DIAGNOSTIC VALUE OF T-CELL DEATH-ASSOCIATED GENE 8 IN HYPOXIA-INDUCED PULMONARY HYPERTENSION

Hui Wang^#, Pengfei Xuan^#, Narengeril Li, Baoying Bu, Shumei Wang, Wurina, Xiyuan Xu^*, Jingping Yang^*

Department of Respiratory and Critical Medicine, The Third Affiliated Hospital of Inner Mongolia Medical University, Baotou, Inner Mongolia Autonomous Region, China 

Objective: Due to the  unspecific symptoms and the invasive testing method of pulmonary hypertension (PH), serum markers of PH would  be of great clinical value. We constructed a hypoxia induced pulmonary hypertension (HPH) rat model to explore the diagnostic value of T-cell death-associated gene 8 (TDAG8) and its underlying mechanism in PH.

Methods: Sprague-Dawley rats were placed into normobaric hypoxia chambers for 28 days. The pulmonary artery pressure (PAP) and right ventricular hypertrophy index (RVHI) were measured and small pulmonary arterial morphological alterations were analyzed with hematoxylin and eosin (H&E) staining. mRNA levels of TDAG8 in lung tissues, pulmonary vessels and peripheral blood were separately determined by real-time polymerase chain reaction (PCR). Enzyme-linked immunosorbent assay (ELISA) was performed to detected levels of the C-C motif chemokine ligand 22 (CCL2), tumor necrosis factor-α (TNF-α) and interleukin (IL)-25.

Results: TDAG8 levels in lung tissues, pulmonary vessels and the peripheral blood of the HPH group were 229.34±95.60, 884.03±689.06 and 9.95±2.58, higher than controls (p=0.009, 0.024 and p<0.001, respectively). The levels of cytokines, CCL22, TNF-α and IL-25, were (412.36±70.43) ng/mL, (120.00±68.95) ng/mL and (102.60±116.60) ng/mL in the blood, and significantly increased in HPH rats.

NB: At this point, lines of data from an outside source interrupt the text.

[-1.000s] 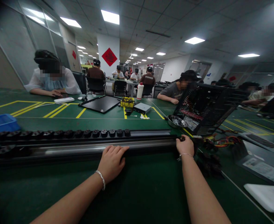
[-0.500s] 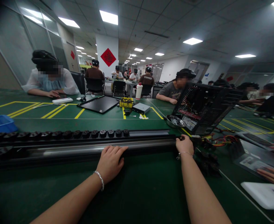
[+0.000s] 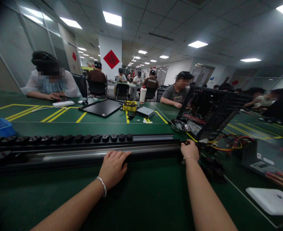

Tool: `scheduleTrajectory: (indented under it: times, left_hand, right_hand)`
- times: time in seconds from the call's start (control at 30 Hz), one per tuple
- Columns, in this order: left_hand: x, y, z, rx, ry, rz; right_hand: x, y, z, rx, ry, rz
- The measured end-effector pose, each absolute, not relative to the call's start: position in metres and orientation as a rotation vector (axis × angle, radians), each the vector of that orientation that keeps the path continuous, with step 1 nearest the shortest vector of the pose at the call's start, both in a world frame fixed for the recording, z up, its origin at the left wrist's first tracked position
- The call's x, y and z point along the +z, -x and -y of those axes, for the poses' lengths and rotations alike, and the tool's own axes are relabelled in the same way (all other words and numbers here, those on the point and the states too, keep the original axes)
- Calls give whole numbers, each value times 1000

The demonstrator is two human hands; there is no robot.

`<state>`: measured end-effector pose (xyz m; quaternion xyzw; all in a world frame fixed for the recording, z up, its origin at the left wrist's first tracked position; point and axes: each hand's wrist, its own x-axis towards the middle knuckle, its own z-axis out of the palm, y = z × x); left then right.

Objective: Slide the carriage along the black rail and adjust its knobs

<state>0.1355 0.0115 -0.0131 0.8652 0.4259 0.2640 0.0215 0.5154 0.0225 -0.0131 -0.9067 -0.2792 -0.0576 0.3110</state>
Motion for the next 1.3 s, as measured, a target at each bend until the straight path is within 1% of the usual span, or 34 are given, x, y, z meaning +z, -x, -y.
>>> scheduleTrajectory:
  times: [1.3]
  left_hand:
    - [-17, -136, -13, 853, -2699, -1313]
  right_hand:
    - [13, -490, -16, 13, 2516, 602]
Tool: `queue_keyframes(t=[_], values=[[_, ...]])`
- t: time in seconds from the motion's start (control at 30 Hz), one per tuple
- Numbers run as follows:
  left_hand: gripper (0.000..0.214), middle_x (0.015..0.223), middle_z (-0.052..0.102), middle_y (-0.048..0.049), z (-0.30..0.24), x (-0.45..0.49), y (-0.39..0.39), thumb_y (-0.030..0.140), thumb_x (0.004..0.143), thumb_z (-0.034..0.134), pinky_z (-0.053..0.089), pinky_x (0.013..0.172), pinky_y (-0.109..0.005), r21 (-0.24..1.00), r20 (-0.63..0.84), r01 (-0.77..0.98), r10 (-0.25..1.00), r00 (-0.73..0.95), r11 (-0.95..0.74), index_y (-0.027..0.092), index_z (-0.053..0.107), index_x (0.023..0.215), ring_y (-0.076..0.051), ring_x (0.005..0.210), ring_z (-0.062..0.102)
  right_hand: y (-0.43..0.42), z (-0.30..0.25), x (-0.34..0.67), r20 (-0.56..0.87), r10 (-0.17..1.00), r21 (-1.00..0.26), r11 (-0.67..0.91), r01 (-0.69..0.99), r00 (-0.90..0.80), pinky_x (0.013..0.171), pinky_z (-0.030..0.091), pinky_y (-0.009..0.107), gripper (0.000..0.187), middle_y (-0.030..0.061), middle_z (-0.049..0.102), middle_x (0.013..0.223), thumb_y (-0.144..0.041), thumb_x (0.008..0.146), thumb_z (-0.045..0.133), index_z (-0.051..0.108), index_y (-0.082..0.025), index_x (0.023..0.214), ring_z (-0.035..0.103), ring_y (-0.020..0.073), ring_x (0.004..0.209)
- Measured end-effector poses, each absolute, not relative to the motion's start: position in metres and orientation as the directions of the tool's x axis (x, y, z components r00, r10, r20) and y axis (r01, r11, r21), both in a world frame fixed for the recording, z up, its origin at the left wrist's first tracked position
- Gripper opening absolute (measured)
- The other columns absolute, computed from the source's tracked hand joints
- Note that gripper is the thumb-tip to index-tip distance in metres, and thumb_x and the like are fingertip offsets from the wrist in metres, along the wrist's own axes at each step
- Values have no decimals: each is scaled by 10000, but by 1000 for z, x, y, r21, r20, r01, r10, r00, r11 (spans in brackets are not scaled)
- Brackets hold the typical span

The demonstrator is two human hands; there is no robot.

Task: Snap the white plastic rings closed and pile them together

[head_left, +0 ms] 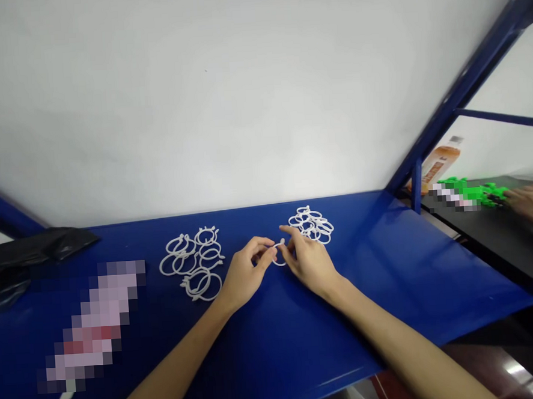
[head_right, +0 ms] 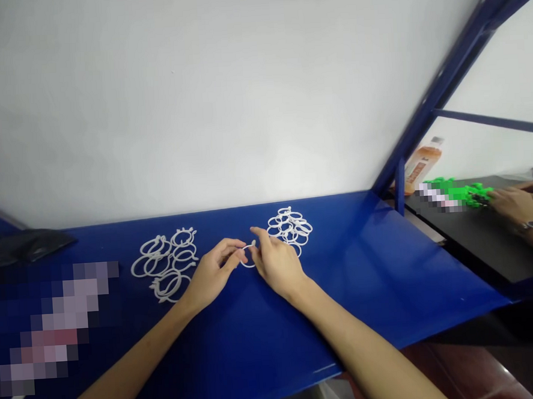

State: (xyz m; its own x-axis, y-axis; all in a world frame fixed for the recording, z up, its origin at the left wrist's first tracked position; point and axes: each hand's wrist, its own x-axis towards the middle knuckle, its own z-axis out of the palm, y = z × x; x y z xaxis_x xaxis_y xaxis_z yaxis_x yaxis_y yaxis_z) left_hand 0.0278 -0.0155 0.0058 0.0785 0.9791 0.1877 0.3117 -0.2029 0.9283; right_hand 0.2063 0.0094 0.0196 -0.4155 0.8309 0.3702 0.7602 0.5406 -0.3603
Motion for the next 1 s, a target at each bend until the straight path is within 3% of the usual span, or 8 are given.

TDAG8 levels had high expression consistency in lung tissues, pulmonary vessels and peripheral blood (lung & vessels: r²=0.808, p<0.001, vessels & blood: r2=0.840, p=0.004). The value of PAP was correlated with TDAG8 in the lung tissues (r²=0.592, p=0.001). And the TDAG8 level was separately associated with levels of CCL22, TNF-α and IL-25 in HPH rats (CCL2: r²= 0.779, p=0.001, TNF-α: r²=0.574, p=0.032; and IL-25: r²=0.579, p=0.029, respectively). TDAG8 (cut-off 7.02 ×103) demonstrated a sensitivity of 92.9% and a specificity of 92.3% in predicting HPH. 

Conclusions: TDAG8 plays a role in the HPH development by activating CCL22, TNF-α and IL-25 and represents a promising candidate for diagnosis in HPH.